The Vocabulary Contract

Sister projects do not ship runtime imports into FCC. Instead they expose a VocabularyProviderPlugin that declares the entity classes they own and the string IDs FCC should map to them. The plugin is the single point of truth at runtime; the packaged YAML under src/fcc/data/objectmodel/ is the persistent, reviewable contract.

# Abbreviated plugin contract -- see src/fcc/plugins/base.py
class VocabularyProviderPlugin(ABC):
    @abstractmethod
    def get_class_map(self) -> dict[str, type]:
        """Return {local_id: class} for every entity this project owns."""

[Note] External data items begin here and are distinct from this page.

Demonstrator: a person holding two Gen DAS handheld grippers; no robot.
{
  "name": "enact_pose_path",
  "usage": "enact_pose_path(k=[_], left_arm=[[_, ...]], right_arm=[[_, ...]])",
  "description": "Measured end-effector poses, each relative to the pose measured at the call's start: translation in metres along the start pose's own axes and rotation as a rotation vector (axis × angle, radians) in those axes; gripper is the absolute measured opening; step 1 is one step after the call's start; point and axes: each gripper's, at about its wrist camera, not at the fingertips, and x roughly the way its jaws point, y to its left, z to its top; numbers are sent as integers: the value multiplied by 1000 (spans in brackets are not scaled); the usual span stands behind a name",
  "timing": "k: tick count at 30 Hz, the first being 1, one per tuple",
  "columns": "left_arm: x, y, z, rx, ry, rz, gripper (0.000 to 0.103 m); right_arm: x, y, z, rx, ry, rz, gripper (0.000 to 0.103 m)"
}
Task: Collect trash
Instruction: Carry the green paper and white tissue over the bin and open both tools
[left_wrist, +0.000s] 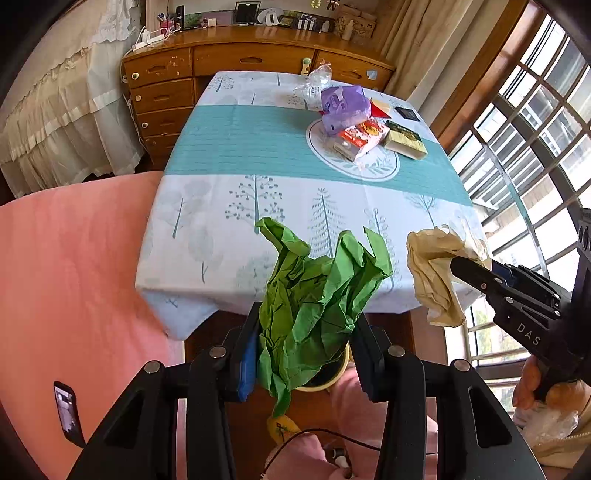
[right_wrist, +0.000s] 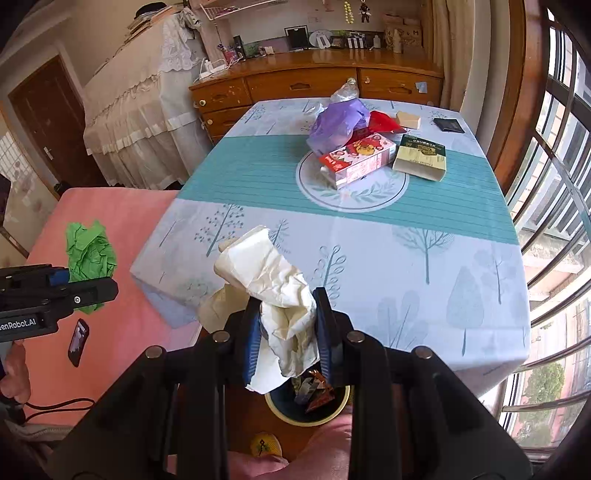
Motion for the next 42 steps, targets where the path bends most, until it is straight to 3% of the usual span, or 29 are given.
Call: enact_pose_path(k=[7,15,25,38,42], left_arm=[[4,6,-56,22,83,-14,43],[34,-18,-75,56,143,-39,43],[150,-37,-107,65,278,-43,43],[332,-28,-143,27,347,20,44],[372,-22,-150,11,378,16,52]], right_arm=[[-10,32,-58,27,80,-7,23],[-12,26,-95,63,150,-30,23],[80,-30,-159,287,300,-55,23],[228,-95,-226,397,360,-92,23],[263,-107,-243,410,377,-87,23]])
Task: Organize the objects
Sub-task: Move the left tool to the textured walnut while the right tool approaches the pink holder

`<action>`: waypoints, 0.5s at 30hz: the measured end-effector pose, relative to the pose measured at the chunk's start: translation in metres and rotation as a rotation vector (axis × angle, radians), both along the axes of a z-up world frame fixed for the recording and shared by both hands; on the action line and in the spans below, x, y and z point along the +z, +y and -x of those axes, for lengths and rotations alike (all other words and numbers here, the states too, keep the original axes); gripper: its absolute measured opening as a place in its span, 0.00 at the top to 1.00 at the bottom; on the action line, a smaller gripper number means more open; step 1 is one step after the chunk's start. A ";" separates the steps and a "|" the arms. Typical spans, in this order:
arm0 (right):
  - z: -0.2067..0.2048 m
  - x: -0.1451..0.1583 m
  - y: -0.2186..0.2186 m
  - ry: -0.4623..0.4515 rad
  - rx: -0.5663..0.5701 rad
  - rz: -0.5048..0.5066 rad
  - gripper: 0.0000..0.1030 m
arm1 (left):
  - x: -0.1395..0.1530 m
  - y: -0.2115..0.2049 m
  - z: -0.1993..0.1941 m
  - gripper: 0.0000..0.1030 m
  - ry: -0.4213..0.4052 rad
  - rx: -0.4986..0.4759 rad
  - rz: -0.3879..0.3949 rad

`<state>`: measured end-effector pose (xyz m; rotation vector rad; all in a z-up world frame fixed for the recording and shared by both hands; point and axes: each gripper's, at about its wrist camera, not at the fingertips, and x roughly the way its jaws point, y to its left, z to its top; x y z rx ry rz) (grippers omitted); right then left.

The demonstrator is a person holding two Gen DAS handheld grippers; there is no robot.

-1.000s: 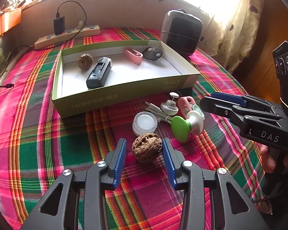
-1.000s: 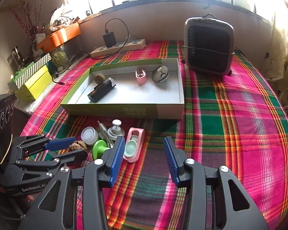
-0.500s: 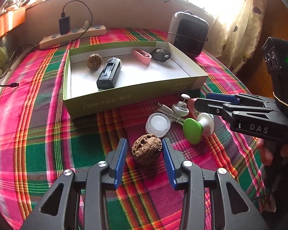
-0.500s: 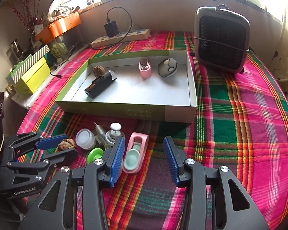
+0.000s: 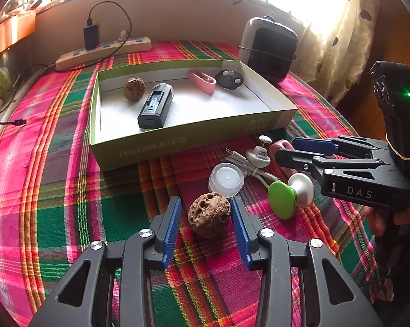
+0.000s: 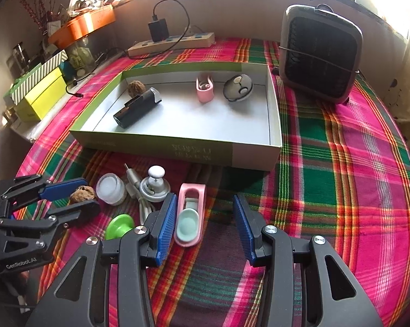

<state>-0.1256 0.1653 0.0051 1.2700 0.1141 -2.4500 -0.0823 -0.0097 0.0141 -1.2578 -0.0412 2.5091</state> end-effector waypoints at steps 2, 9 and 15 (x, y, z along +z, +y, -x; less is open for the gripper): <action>0.000 -0.001 0.003 -0.001 -0.007 0.002 0.58 | 0.000 0.001 0.000 0.65 0.002 -0.001 0.005; -0.001 -0.002 0.006 0.008 -0.020 -0.029 0.58 | 0.000 0.000 0.001 0.65 0.003 0.001 0.005; -0.004 -0.003 0.009 0.027 -0.024 -0.069 0.58 | 0.000 0.001 0.001 0.65 0.011 0.004 0.016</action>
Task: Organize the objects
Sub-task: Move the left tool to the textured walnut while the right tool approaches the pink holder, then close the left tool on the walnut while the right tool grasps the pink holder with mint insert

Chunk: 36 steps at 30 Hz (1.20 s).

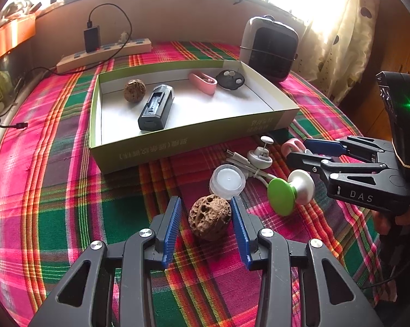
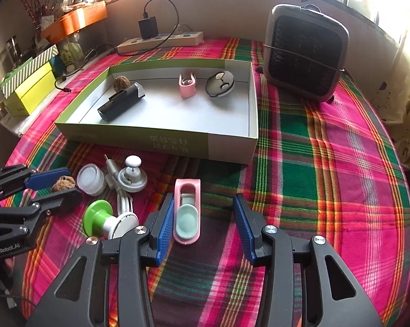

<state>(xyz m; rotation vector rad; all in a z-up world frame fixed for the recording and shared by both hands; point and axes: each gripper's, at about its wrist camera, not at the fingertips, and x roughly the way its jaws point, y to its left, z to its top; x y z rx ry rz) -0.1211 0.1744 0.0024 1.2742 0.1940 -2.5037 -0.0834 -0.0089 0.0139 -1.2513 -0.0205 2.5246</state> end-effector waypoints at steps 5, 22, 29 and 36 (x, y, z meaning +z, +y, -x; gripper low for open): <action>-0.003 -0.001 0.002 0.014 -0.003 -0.017 0.58 | 0.000 0.001 -0.001 0.65 0.004 0.005 0.004; -0.008 -0.002 0.001 0.053 -0.002 -0.027 0.58 | 0.000 0.001 -0.001 0.71 0.013 0.005 0.016; -0.010 -0.001 0.001 0.055 0.003 -0.022 0.65 | -0.001 -0.001 -0.001 0.73 0.017 0.009 0.014; -0.011 -0.001 0.001 0.056 0.003 -0.018 0.78 | -0.001 -0.001 -0.002 0.73 0.016 0.009 0.010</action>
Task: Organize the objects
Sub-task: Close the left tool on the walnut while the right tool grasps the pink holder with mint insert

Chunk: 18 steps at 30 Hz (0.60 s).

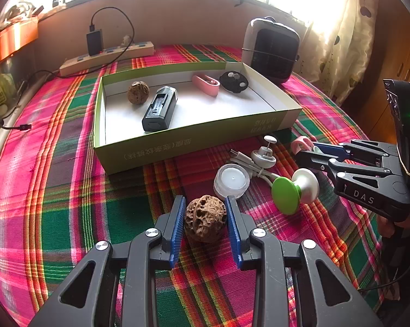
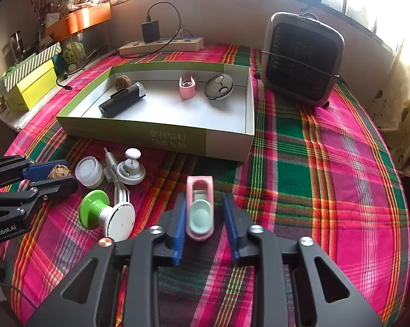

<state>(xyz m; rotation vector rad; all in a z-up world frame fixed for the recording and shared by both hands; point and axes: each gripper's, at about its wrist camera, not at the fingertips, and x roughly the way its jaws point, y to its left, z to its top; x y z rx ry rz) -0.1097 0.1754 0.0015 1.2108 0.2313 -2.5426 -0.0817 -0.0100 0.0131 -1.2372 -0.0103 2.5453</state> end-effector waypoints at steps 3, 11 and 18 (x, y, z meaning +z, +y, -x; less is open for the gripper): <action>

Fornax registers a concrete implementation -- DistillerVocabProvider -- that returns roughly 175 entries covering NanoCube, Slice, Dimension, Measure, and a number of derived aggregation classes.


Phase 1 -- Detect

Loading the Current Mapping

The VocabularyMappingLoader reads the packaged YAML and then diffs the live plugin class map against it. The diff is a simple frozen dataclass that lists additions (IDs in the plugin but not in the YAML) and removals (IDs in the YAML but not in the plugin).

from fcc.objectmodel.vocabulary_loader import VocabularyMappingLoader
from fcc.plugins import load_plugin

loader = VocabularyMappingLoader()
store = loader.load_project("distiller")  # reads distiller_vocabulary_mappings.yaml

plugin = load_plugin("distiller_ex.DistillerVocabProvider")
result = loader.verify_against_plugin(store, plugin)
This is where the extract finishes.